In normal times, I would have seamlessly slipped back into rural existence, picking up rhythms and routines exactly as I had left them six months before. I would not have given the slightest thought to the world I had just left behind, the reality of which faded away the closer we got to our alternate home. This year though, in a Covid-transformed universe with no work and no routine to resume, I was in reflection mode.

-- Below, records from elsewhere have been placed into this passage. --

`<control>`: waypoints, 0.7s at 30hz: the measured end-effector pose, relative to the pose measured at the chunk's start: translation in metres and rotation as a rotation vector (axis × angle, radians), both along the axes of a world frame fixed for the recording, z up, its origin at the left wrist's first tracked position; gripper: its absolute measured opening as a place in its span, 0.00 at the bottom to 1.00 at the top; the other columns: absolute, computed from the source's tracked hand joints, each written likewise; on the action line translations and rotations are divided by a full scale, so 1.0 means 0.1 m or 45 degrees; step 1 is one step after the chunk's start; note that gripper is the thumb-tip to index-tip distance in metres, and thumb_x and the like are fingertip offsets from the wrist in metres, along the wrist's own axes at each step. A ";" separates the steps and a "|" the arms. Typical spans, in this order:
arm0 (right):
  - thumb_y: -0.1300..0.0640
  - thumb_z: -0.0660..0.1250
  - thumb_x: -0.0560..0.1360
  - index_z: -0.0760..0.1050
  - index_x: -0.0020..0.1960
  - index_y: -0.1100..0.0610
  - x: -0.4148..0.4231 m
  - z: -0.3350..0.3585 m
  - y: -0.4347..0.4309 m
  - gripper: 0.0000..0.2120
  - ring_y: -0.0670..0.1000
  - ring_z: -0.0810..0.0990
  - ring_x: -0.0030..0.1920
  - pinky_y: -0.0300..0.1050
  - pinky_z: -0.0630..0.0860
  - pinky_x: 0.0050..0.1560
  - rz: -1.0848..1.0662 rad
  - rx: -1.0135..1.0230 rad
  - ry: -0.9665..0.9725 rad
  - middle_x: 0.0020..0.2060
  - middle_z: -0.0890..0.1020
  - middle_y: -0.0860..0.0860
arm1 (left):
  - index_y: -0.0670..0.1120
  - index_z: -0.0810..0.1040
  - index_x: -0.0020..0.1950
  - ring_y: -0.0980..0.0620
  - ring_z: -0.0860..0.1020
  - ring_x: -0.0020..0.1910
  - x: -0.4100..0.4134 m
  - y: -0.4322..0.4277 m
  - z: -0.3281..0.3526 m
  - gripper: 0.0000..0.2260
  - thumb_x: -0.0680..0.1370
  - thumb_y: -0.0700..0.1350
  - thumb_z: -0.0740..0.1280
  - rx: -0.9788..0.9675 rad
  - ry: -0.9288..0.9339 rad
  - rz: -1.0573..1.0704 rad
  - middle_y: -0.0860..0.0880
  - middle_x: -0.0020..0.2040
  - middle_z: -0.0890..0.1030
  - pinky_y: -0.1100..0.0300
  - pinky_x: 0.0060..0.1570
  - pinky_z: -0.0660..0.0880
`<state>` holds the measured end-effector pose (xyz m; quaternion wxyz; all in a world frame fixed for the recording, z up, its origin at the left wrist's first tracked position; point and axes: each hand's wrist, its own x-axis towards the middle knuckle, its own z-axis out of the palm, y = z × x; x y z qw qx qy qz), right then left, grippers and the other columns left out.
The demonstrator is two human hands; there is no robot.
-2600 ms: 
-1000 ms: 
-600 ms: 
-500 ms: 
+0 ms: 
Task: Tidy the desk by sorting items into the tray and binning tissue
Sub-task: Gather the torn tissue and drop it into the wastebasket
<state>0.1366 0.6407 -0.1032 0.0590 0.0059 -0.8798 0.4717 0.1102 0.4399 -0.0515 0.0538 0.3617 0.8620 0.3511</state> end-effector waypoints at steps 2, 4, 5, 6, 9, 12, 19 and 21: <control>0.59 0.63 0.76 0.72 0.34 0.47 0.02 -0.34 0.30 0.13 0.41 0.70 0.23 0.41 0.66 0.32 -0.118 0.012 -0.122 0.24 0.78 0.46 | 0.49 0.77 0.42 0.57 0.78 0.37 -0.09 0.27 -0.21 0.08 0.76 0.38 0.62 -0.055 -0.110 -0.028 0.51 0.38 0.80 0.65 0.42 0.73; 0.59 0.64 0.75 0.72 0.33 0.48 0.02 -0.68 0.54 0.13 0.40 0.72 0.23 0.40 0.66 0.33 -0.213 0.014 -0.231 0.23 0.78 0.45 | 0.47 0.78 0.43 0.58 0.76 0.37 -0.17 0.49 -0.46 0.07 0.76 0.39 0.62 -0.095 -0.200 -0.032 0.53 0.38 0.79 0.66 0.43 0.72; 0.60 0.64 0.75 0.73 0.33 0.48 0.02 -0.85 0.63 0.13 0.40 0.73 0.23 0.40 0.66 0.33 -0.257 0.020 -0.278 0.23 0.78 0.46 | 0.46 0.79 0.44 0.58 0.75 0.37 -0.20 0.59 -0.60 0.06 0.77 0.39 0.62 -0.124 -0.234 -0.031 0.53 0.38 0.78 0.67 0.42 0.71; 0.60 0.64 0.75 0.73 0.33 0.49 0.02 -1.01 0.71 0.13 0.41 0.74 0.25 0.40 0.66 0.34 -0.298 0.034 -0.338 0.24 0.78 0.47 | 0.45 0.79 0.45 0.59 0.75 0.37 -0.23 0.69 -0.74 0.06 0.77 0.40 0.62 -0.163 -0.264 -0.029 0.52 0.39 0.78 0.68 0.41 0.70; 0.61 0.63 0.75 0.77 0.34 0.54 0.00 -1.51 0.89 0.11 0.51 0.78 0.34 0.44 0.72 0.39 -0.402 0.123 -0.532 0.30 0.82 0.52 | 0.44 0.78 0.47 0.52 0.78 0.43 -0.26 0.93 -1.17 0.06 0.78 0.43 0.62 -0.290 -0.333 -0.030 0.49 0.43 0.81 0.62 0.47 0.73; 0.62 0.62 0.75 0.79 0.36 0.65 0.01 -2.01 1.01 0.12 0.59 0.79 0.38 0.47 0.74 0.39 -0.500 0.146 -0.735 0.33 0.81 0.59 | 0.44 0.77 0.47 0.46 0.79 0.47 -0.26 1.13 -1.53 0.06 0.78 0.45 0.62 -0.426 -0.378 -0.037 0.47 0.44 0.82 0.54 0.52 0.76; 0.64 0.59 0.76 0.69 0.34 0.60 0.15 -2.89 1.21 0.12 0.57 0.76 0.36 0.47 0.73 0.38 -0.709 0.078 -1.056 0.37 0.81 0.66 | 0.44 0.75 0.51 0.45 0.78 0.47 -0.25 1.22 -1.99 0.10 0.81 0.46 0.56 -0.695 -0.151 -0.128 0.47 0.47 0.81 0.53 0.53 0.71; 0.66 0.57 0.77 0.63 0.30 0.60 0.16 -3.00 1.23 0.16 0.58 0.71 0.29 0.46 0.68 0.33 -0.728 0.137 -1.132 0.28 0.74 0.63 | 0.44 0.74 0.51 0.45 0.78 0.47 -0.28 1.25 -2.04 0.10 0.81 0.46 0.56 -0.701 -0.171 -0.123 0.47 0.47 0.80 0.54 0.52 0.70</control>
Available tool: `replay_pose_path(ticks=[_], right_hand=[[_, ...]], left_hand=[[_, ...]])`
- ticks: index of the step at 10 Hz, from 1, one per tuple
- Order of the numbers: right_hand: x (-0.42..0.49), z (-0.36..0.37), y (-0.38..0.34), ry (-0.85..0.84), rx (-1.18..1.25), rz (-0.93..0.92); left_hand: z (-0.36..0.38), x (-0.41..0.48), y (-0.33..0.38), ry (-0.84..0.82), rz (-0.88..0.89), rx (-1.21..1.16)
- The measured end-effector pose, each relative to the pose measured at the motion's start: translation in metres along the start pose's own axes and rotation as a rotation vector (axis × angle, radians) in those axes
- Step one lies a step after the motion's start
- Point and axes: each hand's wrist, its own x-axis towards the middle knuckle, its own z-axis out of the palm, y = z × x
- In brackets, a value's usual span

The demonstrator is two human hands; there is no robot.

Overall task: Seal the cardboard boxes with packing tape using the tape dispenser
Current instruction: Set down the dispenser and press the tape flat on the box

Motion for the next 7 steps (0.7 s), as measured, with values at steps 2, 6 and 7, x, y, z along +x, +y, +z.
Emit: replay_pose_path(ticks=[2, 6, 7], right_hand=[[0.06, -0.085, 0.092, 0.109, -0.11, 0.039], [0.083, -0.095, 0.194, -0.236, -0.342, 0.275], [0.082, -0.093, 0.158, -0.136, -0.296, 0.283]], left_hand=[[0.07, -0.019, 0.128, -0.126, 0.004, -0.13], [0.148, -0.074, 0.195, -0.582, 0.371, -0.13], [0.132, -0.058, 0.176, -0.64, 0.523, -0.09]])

The national responses to the pandemic in Italy versus the United States were in stark contrast. Starting in early March, Italy, a federation of twenty regions, went into a severe lockdown for almost three months. Apart from authorized workers, all Italians were obliged to stay home and not venture more than two hundred twenty yards from their residences except to buy groceries. Heavy fines were imposed for violations. Such draconian measures paid off with the rapid flattening of the contagion curve, the orderly reopening of the economy, and the return to normal life, which began in May. In America, the absence of a national policy at the federal level obliged the individual states, many with opposing attitudes to the virus, to respond separately with mixed and chaotic results.

I felt really good to be a New Yorker in that moment, but I suffered for my country as a whole. I found myself thinking a lot about the differences between American and Italian cultures. I became a more sensitive observer of the world around me, anxious for examples to illustrate the divergent approaches to life’s events and challenges.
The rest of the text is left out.